### What needs to be done
The answer must be every line of the records in which the string "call" appears.

↓↓↓

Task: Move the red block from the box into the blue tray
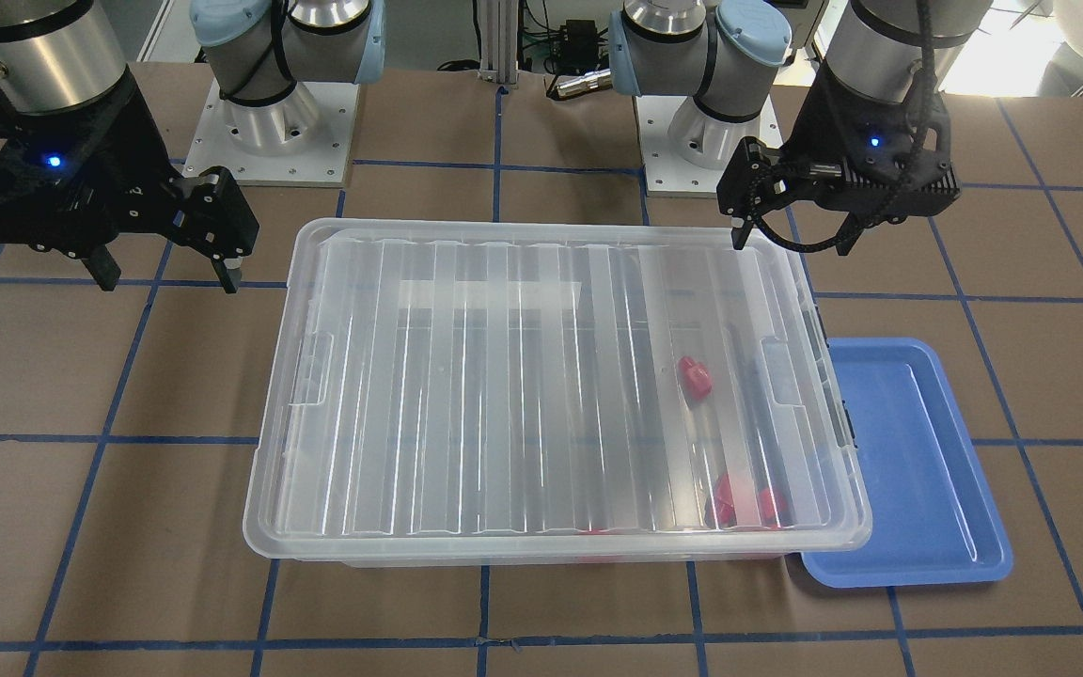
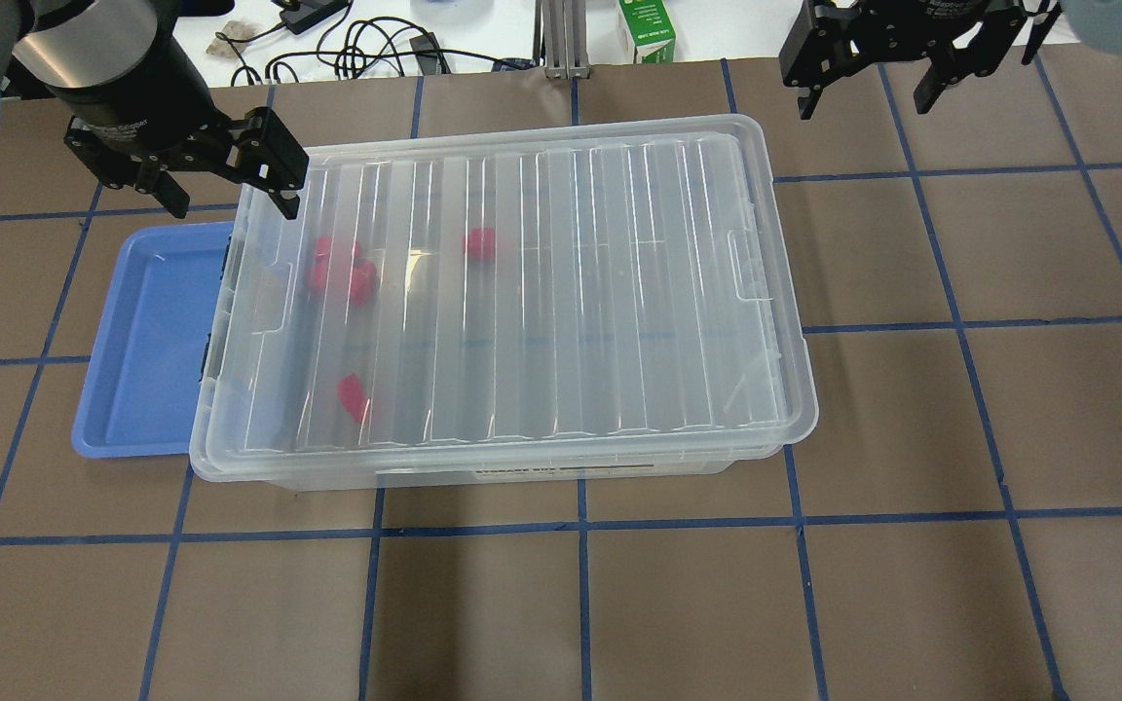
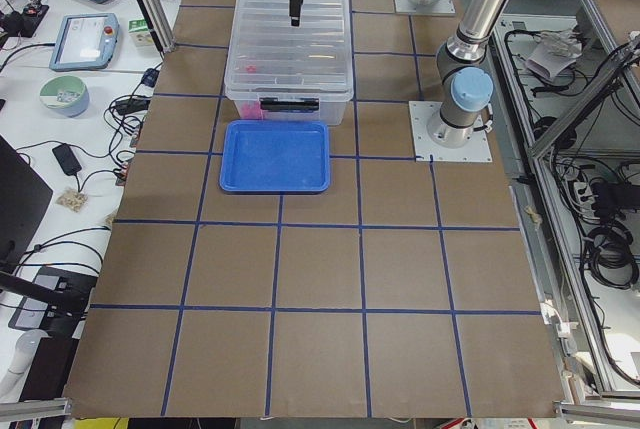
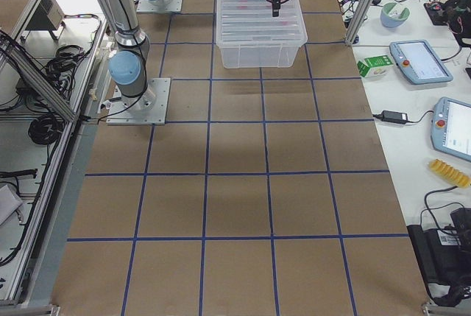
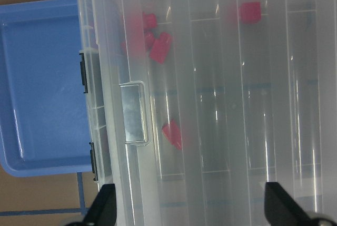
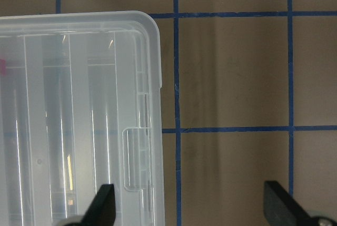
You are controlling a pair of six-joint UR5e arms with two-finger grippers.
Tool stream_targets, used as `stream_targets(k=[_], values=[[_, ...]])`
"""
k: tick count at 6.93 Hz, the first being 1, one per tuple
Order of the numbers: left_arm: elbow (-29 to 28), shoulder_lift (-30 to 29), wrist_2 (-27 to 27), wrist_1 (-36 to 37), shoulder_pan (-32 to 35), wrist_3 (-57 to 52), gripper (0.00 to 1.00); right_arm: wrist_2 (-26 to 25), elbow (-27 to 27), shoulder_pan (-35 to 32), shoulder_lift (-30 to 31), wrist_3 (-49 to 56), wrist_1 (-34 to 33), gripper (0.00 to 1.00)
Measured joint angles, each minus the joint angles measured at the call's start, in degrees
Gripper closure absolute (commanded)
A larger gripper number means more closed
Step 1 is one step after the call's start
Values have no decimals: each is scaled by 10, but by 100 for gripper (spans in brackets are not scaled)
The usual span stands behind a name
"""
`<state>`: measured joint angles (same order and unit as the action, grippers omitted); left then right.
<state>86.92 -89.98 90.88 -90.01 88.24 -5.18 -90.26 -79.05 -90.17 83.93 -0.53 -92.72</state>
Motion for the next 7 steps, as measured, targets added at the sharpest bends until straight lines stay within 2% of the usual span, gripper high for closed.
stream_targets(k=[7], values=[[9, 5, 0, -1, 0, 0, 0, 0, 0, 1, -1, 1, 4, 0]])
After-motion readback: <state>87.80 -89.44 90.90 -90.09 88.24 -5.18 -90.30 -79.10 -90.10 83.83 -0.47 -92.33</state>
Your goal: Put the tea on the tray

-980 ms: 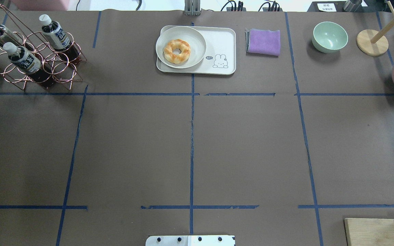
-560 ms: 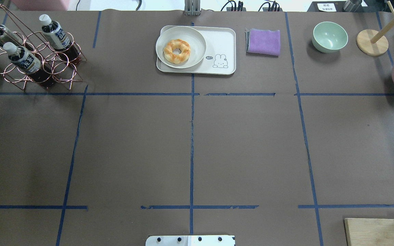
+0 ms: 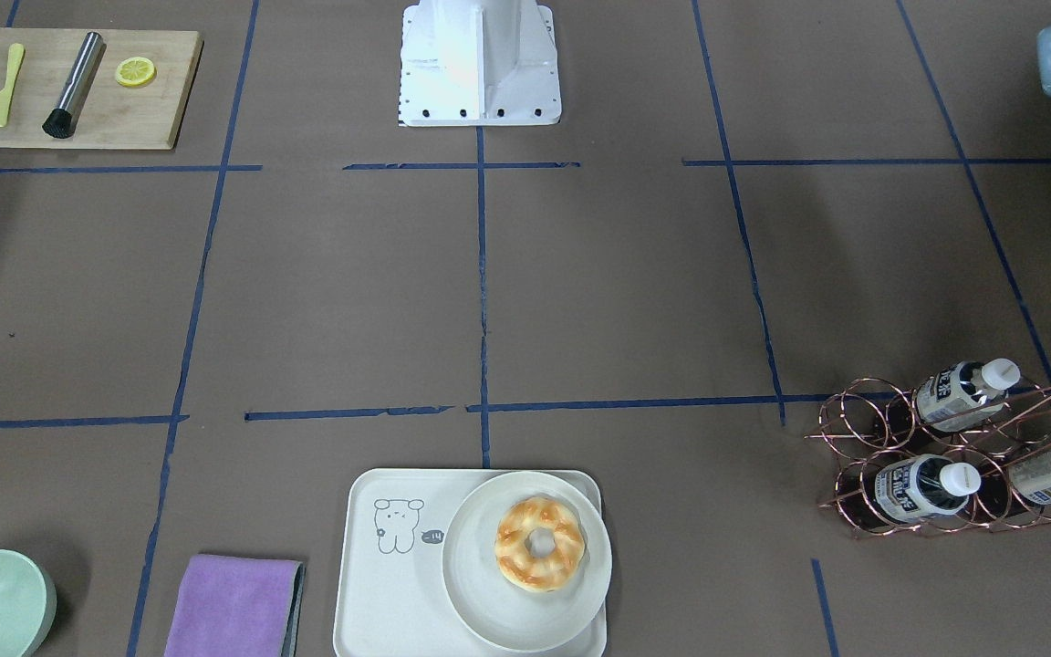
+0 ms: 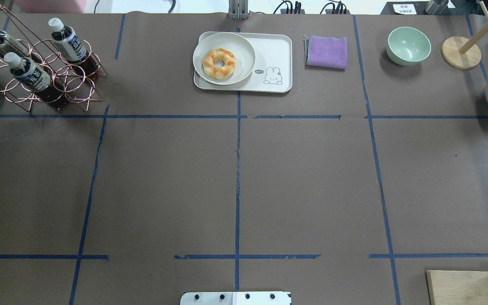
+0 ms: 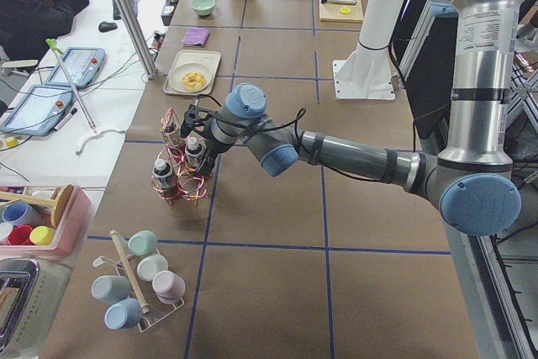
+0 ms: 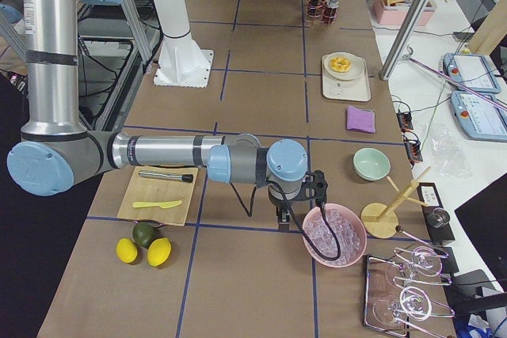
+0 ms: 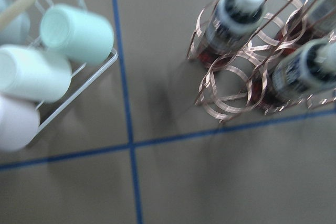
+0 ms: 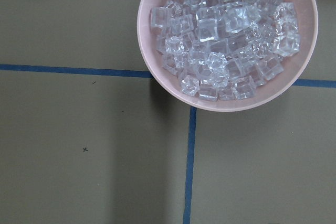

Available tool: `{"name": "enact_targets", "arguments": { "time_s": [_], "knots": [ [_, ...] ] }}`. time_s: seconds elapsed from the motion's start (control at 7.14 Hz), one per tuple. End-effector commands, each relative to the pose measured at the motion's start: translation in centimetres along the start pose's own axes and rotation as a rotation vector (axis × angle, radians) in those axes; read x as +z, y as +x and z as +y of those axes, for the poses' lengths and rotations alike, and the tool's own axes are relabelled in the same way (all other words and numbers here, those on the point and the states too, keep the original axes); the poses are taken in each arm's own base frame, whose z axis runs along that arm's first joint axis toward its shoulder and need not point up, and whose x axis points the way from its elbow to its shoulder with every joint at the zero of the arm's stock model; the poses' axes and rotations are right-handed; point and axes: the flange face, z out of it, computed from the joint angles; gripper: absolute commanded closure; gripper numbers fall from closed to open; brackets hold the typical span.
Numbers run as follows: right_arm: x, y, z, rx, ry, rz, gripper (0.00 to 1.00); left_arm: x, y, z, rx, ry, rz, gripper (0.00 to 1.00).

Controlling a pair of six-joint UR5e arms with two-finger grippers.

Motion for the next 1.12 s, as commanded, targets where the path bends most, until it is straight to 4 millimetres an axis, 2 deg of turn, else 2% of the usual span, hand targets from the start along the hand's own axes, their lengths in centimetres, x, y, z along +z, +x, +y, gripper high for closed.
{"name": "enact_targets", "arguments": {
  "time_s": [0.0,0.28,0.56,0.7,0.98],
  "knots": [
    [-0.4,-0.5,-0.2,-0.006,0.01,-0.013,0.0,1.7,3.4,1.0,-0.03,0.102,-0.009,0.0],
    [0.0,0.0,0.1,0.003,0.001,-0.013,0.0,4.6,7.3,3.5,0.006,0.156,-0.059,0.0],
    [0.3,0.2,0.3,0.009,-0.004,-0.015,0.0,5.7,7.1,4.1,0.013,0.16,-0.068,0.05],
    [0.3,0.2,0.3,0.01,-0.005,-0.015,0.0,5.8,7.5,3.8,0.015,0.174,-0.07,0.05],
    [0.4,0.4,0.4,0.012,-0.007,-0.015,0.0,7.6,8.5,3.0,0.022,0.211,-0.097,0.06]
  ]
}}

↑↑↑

### Solved problem
Measured joint angles, each minus the joint angles measured at the call's start, in degrees
Step 1 is one step after the call's start

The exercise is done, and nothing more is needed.